Because we have no current plans to pay cash dividends on our common stock for foreseeable future, you may not receive any return on investment unless you sell your shares of common stock for a price greater than your purchase price for your shares.

We may retain future earnings, if any, for future operation, expansion, and debt repayment and, with the exception of dividends payable on shares of our Series E Preferred Stock, we have no current plans to pay cash dividends for the foreseeable future. Any decision to declare and pay dividends in the future will be made at the discretion of our Board of Directors and will depend on, among other things, our results of operations, financial condition, cash requirements, contractual restrictions and other factors that our Board of Directors may deem relevant. In addition, our ability to pay dividends may be limited by covenants of any existing and future outstanding indebtedness we or our subsidiaries incur. Therefore, any return on your investment would likely come only from an increase in the market value of our common stock. As a result, you may not receive any return on an investment in our common stock unless you sell your common stock for a price greater than your purchase price.

Certain provisions of Nevada law, in our organizational documents and in contracts to which we are party may prevent or delay a change of control of our company.

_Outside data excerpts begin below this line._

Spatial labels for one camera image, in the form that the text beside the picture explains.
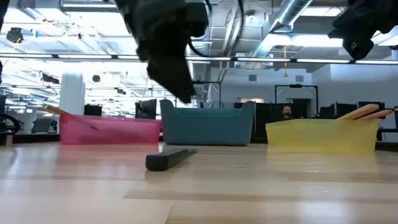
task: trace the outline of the light wood surface
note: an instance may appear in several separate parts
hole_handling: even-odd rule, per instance
[[[374,105],[374,104],[365,105],[337,119],[357,119],[368,113],[372,113],[373,111],[376,111],[378,109],[379,105]]]
[[[390,114],[392,114],[393,111],[392,110],[383,110],[383,111],[379,111],[377,113],[373,113],[373,114],[369,114],[365,117],[359,118],[361,120],[371,120],[371,119],[379,119],[382,118],[384,116],[388,116]]]
[[[176,148],[165,146],[165,149]],[[21,144],[0,149],[4,224],[396,224],[398,154],[199,152],[146,172],[162,146]]]

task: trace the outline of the silver ductwork
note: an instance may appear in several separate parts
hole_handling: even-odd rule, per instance
[[[280,10],[267,16],[263,25],[264,40],[253,52],[252,57],[266,57],[273,48],[273,43],[267,42],[267,35],[273,33],[290,33],[293,31],[293,24],[301,13],[312,3],[313,0],[284,0]],[[257,62],[249,62],[244,66],[246,69],[264,68]]]

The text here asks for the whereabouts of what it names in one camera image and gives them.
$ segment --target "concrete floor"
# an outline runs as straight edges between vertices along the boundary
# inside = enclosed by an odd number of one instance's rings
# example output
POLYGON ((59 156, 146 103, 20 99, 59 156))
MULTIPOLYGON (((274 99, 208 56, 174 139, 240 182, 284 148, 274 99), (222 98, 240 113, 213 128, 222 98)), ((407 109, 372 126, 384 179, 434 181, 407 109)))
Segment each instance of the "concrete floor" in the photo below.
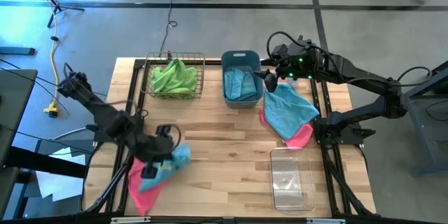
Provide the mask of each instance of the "concrete floor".
MULTIPOLYGON (((105 2, 168 3, 169 0, 67 0, 105 2)), ((325 5, 416 6, 415 0, 319 0, 325 5)), ((174 0, 174 3, 220 4, 312 4, 312 0, 174 0)), ((428 5, 448 6, 448 0, 428 5)), ((64 11, 58 15, 56 52, 59 72, 64 62, 87 74, 97 92, 107 92, 117 57, 144 57, 158 51, 165 32, 166 8, 87 8, 85 12, 64 11)), ((53 81, 50 67, 48 8, 0 6, 0 44, 31 46, 35 56, 2 55, 22 68, 38 69, 40 77, 53 81)), ((356 66, 383 76, 397 78, 404 70, 424 65, 436 67, 447 60, 448 13, 437 11, 336 11, 323 10, 328 47, 349 58, 356 66)), ((265 57, 265 42, 275 31, 299 34, 319 43, 313 10, 264 10, 226 8, 175 8, 165 45, 171 51, 200 51, 220 57, 227 50, 254 50, 265 57)), ((278 44, 282 38, 274 40, 278 44)), ((423 72, 411 73, 412 82, 423 72)), ((353 106, 372 102, 376 95, 350 87, 353 106)), ((20 130, 40 137, 54 137, 83 127, 92 116, 76 102, 61 98, 70 116, 51 119, 42 110, 51 97, 35 87, 20 130)), ((365 142, 370 182, 377 212, 383 216, 412 220, 448 222, 448 174, 413 177, 409 170, 425 164, 426 157, 408 117, 378 118, 363 123, 377 133, 365 142)), ((33 150, 35 141, 17 135, 14 145, 33 150)), ((29 217, 38 211, 29 207, 29 217)), ((52 210, 52 215, 66 213, 52 210)))

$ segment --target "pink towel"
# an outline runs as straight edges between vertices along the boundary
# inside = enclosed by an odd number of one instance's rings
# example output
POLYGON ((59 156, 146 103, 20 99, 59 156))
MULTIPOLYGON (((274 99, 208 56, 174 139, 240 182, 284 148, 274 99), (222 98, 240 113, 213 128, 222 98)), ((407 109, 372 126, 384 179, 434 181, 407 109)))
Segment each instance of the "pink towel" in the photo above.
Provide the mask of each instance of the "pink towel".
POLYGON ((140 173, 145 165, 146 164, 142 161, 134 158, 134 164, 129 171, 129 185, 127 187, 140 216, 145 216, 149 212, 149 210, 153 208, 154 203, 162 189, 162 186, 164 185, 162 183, 151 190, 146 190, 142 193, 139 192, 139 187, 142 180, 140 173))
MULTIPOLYGON (((265 108, 261 108, 260 119, 264 125, 270 126, 265 118, 265 108)), ((312 134, 313 134, 313 127, 311 127, 311 123, 308 122, 307 124, 301 126, 301 128, 299 129, 299 131, 297 131, 297 134, 293 136, 293 138, 289 140, 283 140, 283 142, 285 142, 287 147, 290 148, 291 147, 303 148, 308 144, 312 134)))

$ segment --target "blue cloth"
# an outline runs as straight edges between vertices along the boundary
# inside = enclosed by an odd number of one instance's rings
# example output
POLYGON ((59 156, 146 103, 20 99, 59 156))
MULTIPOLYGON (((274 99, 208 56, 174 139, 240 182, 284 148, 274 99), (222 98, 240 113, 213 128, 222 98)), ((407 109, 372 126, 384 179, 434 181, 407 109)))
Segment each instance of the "blue cloth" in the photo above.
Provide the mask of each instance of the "blue cloth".
POLYGON ((257 93, 252 74, 236 67, 224 73, 224 94, 229 101, 242 101, 257 93))
POLYGON ((190 164, 191 154, 189 146, 179 145, 172 155, 174 158, 172 161, 165 160, 163 164, 159 162, 153 164, 154 167, 158 168, 157 174, 155 178, 142 179, 139 187, 140 193, 160 185, 161 182, 171 178, 178 170, 190 164))
POLYGON ((314 105, 298 96, 290 85, 280 84, 274 92, 265 92, 266 121, 282 139, 294 137, 302 125, 318 114, 314 105))

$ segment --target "green cloth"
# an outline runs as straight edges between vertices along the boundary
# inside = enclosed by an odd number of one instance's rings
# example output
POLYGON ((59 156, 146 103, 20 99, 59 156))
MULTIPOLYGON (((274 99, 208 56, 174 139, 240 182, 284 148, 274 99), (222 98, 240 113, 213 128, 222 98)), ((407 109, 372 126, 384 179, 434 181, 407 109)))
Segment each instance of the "green cloth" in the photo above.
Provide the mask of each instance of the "green cloth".
POLYGON ((152 92, 173 93, 167 97, 179 97, 179 93, 196 92, 197 70, 194 67, 186 68, 179 59, 173 59, 168 66, 155 67, 152 76, 149 78, 152 92))

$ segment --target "wooden table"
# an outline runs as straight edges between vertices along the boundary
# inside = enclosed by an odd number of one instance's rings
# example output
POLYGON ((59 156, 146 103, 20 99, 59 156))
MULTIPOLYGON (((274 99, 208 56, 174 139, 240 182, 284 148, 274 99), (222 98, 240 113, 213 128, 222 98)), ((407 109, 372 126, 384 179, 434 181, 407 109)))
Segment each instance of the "wooden table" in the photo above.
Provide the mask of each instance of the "wooden table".
MULTIPOLYGON (((135 58, 118 58, 108 92, 108 102, 126 100, 135 58)), ((153 134, 157 125, 176 123, 182 129, 183 143, 191 146, 192 162, 177 173, 162 189, 150 211, 152 216, 250 216, 294 217, 274 210, 270 184, 270 151, 284 146, 270 127, 260 123, 263 101, 255 108, 234 110, 222 97, 221 67, 206 66, 201 99, 177 100, 145 97, 149 111, 145 133, 153 134)), ((137 95, 143 71, 137 81, 137 95)), ((328 84, 335 111, 351 109, 346 85, 328 84)), ((308 80, 300 80, 298 94, 312 102, 308 80)), ((369 178, 361 152, 353 146, 340 146, 346 181, 364 203, 375 212, 369 178)), ((312 139, 306 149, 316 195, 316 209, 303 216, 329 217, 327 186, 321 150, 312 139)), ((90 206, 109 182, 116 146, 104 144, 95 154, 85 184, 84 208, 90 206)), ((342 209, 340 189, 336 186, 338 206, 342 209)), ((118 203, 121 186, 117 188, 118 203)), ((132 198, 126 215, 138 215, 132 198)))

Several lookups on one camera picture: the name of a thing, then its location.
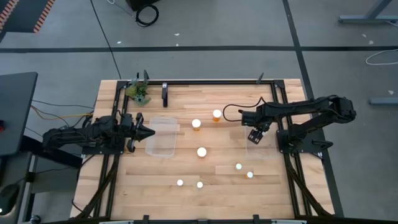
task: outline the concrete floor
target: concrete floor
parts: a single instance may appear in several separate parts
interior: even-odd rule
[[[293,46],[279,0],[163,0],[155,4],[158,22],[148,28],[138,27],[106,0],[93,1],[113,47]],[[126,7],[123,0],[116,2]],[[289,0],[301,46],[398,45],[398,27],[337,23],[340,14],[364,14],[374,2]],[[389,12],[398,12],[398,1],[386,9]],[[0,48],[70,47],[107,47],[89,0],[57,0],[40,33],[7,33],[0,43]],[[391,96],[389,90],[396,92],[392,96],[398,94],[398,65],[366,65],[364,60],[373,53],[304,52],[303,56],[314,95],[346,96],[358,113],[350,124],[325,128],[326,139],[335,143],[330,156],[345,216],[398,220],[398,130],[393,123],[398,109],[367,102],[371,96]],[[288,51],[116,52],[114,56],[122,78],[143,69],[151,78],[257,78],[262,72],[264,78],[302,78],[295,52]],[[398,53],[375,61],[398,61]],[[92,106],[100,80],[118,78],[110,53],[0,54],[0,67],[0,74],[38,72],[34,99],[49,103]],[[89,111],[34,105],[57,115]],[[77,119],[68,121],[73,124]],[[32,112],[27,122],[41,134],[60,126],[61,121],[43,121]],[[30,131],[25,134],[41,140]],[[39,163],[42,170],[54,166]],[[70,172],[65,182],[75,178],[76,173]],[[66,220],[73,193],[71,187],[38,195],[34,212],[45,222]]]

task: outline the potted plant
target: potted plant
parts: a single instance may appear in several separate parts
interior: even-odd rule
[[[126,89],[126,95],[132,98],[138,106],[145,106],[150,102],[150,98],[146,98],[148,89],[148,73],[144,70],[144,81],[138,81],[139,74],[137,78],[131,80],[131,85]]]

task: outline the transparent bin
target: transparent bin
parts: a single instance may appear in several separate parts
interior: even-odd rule
[[[259,144],[248,140],[253,127],[243,126],[246,138],[246,158],[249,160],[271,160],[277,158],[277,139],[273,130],[267,131]]]
[[[149,128],[156,133],[147,138],[145,152],[151,156],[172,157],[177,138],[177,119],[159,116],[150,119]]]

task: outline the wooden tabletop
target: wooden tabletop
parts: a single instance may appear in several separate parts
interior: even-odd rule
[[[116,82],[101,82],[95,118],[111,114]],[[305,100],[300,80],[285,80],[285,86],[289,102]],[[294,217],[283,155],[275,142],[277,125],[271,126],[257,147],[248,144],[248,151],[247,134],[240,122],[222,118],[216,123],[212,119],[213,110],[222,111],[230,103],[254,105],[260,96],[272,101],[269,85],[170,85],[168,108],[162,106],[160,85],[149,86],[147,92],[150,103],[139,107],[130,100],[127,112],[133,117],[142,112],[145,125],[156,116],[176,118],[175,155],[161,158],[146,154],[147,139],[136,143],[135,153],[125,149],[119,163],[112,220],[142,220],[143,215],[151,220],[251,219],[253,214],[264,219]],[[225,115],[228,119],[241,117],[236,107],[229,107]],[[292,119],[302,123],[309,118],[301,115]],[[201,120],[199,131],[192,129],[193,119]],[[204,159],[197,156],[199,147],[207,149]],[[308,189],[333,213],[321,160],[311,154],[301,154],[301,159]],[[75,195],[80,208],[98,188],[102,160],[103,156],[95,156],[80,172]],[[235,162],[242,163],[242,171],[234,170]],[[254,172],[252,179],[245,179],[247,171]],[[178,179],[184,181],[183,186],[177,185]],[[202,189],[196,187],[198,181],[204,183]],[[297,193],[303,213],[298,189]],[[107,193],[104,195],[101,214]],[[77,213],[72,208],[71,216]]]

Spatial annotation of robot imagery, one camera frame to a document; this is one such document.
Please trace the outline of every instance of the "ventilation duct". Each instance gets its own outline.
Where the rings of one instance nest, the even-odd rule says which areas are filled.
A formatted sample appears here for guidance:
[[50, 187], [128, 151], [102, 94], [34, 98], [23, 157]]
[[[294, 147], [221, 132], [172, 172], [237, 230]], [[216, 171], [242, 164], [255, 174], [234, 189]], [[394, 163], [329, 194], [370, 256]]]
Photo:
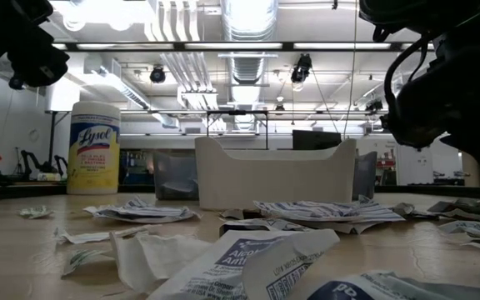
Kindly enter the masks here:
[[[271, 41], [277, 25], [278, 0], [221, 0], [225, 38], [232, 42]], [[252, 109], [260, 97], [260, 83], [266, 67], [266, 58], [229, 58], [231, 96], [234, 102], [251, 104]], [[237, 129], [248, 130], [254, 125], [235, 117]]]

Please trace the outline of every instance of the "ceiling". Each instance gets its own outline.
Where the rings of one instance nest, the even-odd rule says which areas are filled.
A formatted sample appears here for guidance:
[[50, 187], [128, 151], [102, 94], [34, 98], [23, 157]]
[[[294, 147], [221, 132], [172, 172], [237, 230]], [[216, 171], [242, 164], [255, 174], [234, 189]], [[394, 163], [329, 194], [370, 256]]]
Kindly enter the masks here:
[[[64, 1], [51, 1], [55, 8], [60, 8]], [[374, 26], [362, 19], [356, 19], [354, 1], [339, 1], [339, 9], [332, 10], [329, 4], [333, 2], [319, 2], [327, 8], [298, 9], [302, 5], [312, 6], [313, 1], [281, 0], [282, 8], [277, 12], [276, 41], [303, 42], [316, 41], [325, 43], [334, 42], [371, 42]], [[222, 41], [223, 25], [221, 15], [214, 14], [219, 8], [218, 0], [200, 0], [197, 2], [201, 11], [198, 14], [198, 27], [203, 41]], [[295, 9], [285, 9], [292, 5]], [[42, 27], [56, 38], [56, 42], [148, 42], [141, 23], [134, 23], [128, 30], [116, 31], [106, 23], [87, 23], [78, 32], [68, 31], [63, 25], [63, 15], [56, 11], [51, 16], [51, 22]], [[413, 43], [418, 40], [416, 33], [403, 30], [388, 38], [389, 42]], [[384, 73], [389, 68], [399, 52], [312, 52], [313, 71], [316, 76], [307, 78], [301, 92], [293, 92], [289, 72], [297, 62], [300, 52], [277, 52], [277, 58], [269, 58], [265, 72], [264, 83], [259, 99], [258, 108], [273, 110], [277, 97], [284, 98], [284, 107], [287, 110], [313, 110], [327, 106], [334, 110], [364, 109], [364, 94], [374, 88], [380, 92]], [[153, 65], [161, 62], [157, 52], [102, 52], [104, 62], [116, 59], [122, 65], [122, 78], [130, 82], [142, 94], [149, 98], [151, 104], [161, 109], [180, 109], [176, 100], [178, 85], [167, 71], [167, 81], [153, 84], [149, 80]], [[205, 61], [212, 79], [212, 85], [217, 89], [217, 102], [225, 105], [231, 101], [229, 97], [229, 76], [227, 61], [218, 58], [217, 52], [205, 52]], [[424, 66], [435, 58], [429, 53]], [[418, 65], [418, 53], [408, 58], [398, 69], [399, 76], [411, 73]], [[102, 101], [117, 104], [120, 107], [127, 105], [127, 99], [117, 90], [107, 86], [95, 86], [84, 94], [86, 98], [101, 99]]]

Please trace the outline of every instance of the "alcohol prep pad wrapper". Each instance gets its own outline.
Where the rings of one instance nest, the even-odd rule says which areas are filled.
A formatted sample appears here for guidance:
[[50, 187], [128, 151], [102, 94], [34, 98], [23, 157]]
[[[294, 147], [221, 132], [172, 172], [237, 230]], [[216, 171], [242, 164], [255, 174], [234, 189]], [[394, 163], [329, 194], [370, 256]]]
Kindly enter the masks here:
[[338, 241], [333, 230], [228, 231], [148, 300], [285, 299], [310, 265]]

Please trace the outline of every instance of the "table surface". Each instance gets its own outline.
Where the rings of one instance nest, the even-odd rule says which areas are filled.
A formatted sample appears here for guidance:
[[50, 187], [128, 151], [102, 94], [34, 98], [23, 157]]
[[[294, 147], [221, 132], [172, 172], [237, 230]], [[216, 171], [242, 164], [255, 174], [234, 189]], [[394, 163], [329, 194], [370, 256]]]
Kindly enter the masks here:
[[[155, 202], [153, 194], [138, 194]], [[55, 228], [70, 234], [98, 233], [137, 224], [93, 219], [83, 208], [102, 204], [123, 204], [133, 194], [112, 196], [50, 196], [0, 200], [0, 299], [134, 299], [145, 298], [128, 291], [119, 281], [113, 260], [78, 268], [61, 278], [66, 256], [77, 249], [110, 249], [106, 242], [57, 245]], [[413, 203], [426, 210], [440, 200], [411, 194], [378, 194], [380, 203]], [[17, 210], [47, 205], [49, 218], [28, 220]], [[157, 205], [187, 205], [199, 210], [197, 202], [157, 202]], [[398, 276], [433, 283], [454, 283], [480, 287], [480, 250], [458, 246], [437, 230], [440, 222], [411, 221], [381, 224], [362, 235], [338, 234], [341, 242], [315, 263], [302, 280], [316, 280], [318, 274], [340, 278], [372, 270], [390, 270]], [[194, 235], [204, 241], [218, 239], [223, 221], [217, 212], [203, 212], [201, 220], [164, 224], [164, 236]]]

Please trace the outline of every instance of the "overhead lamp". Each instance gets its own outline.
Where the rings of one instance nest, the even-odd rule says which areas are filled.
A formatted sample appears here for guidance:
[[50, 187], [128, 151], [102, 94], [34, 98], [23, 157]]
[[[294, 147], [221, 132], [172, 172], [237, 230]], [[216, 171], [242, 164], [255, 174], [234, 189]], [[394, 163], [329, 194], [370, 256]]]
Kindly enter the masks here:
[[269, 53], [218, 53], [219, 58], [279, 58], [277, 54]]
[[330, 9], [330, 10], [351, 10], [357, 11], [357, 7], [354, 3], [340, 3], [338, 4], [337, 9], [334, 8], [333, 3], [315, 3], [315, 2], [305, 2], [305, 3], [282, 3], [279, 4], [279, 9], [286, 10], [318, 10], [318, 9]]
[[122, 110], [121, 114], [148, 114], [148, 111]]
[[[401, 49], [402, 50], [407, 50], [407, 48], [409, 48], [412, 44], [411, 43], [404, 43], [402, 46], [401, 46]], [[434, 50], [434, 45], [429, 43], [427, 45], [427, 50]]]
[[61, 43], [54, 43], [52, 46], [55, 47], [58, 50], [63, 50], [63, 51], [68, 50], [68, 47], [66, 47], [66, 45], [61, 44]]
[[283, 44], [280, 42], [189, 42], [185, 44], [186, 49], [190, 50], [211, 50], [211, 49], [281, 49]]
[[297, 50], [384, 50], [392, 46], [389, 42], [296, 42], [293, 48]]
[[207, 111], [190, 111], [190, 110], [186, 110], [186, 111], [182, 111], [182, 110], [163, 110], [163, 111], [153, 111], [154, 113], [165, 113], [165, 114], [206, 114]]
[[127, 51], [138, 51], [138, 50], [173, 50], [173, 44], [163, 43], [163, 42], [145, 42], [145, 43], [129, 43], [129, 42], [119, 42], [119, 43], [88, 43], [80, 42], [77, 44], [77, 47], [81, 50], [88, 51], [97, 51], [97, 50], [127, 50]]

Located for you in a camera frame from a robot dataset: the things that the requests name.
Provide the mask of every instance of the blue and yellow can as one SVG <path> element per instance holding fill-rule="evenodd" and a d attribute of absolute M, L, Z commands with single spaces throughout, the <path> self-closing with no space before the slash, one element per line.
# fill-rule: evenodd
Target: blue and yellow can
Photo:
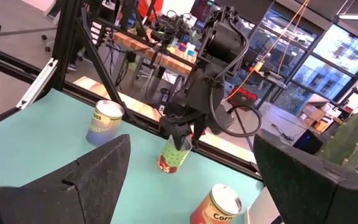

We are subject to the Nevada anti-takeover laws regulating corporate takeovers. These anti-takeover laws prevent Nevada corporations from engaging in a merger, consolidation, sales of its stock or assets, and certain other transactions with any stockholder, including all affiliates and associates of the stockholder, who owns 10% or more of the corporation’s outstanding voting stock, for three years following the date that the stockholder acquired 10% or more of the corporation’s voting stock, except in certain situations. In addition, our amended and restated articles of

29


 

incorporation and bylaws include a number of provisions that may deter or impede hostile takeovers or changes of control or management. These provisions include the following:

the authority of our Board of Directors to issue up to 5,000,000 shares of preferred stock and to determine the price, rights, preferences, and privileges of these shares, without stockholder approval;
stockholders must comply with advance notice requirements to transact any business at the annual meeting;
all stockholder actions must be effected at a duly called meeting of stockholders and not by written consent, unless such action or proposal is first approved by our Board of Directors;
special meetings of the stockholders may be called only by the Chairman of the Board, the Chief Executive Officer, or the President of our Company;
a director may be removed from office only for cause by the holders of at least two-thirds of the voting power entitled to vote at an election of directors;
our Board of Directors is expressly authorized to alter, amend or repeal our bylaws;
newly-created directorships and vacancies on our Board of Directors may only be filled by a majority of remaining directors, and not by our stockholders; and
cumulative voting is not allowed in the election of our directors.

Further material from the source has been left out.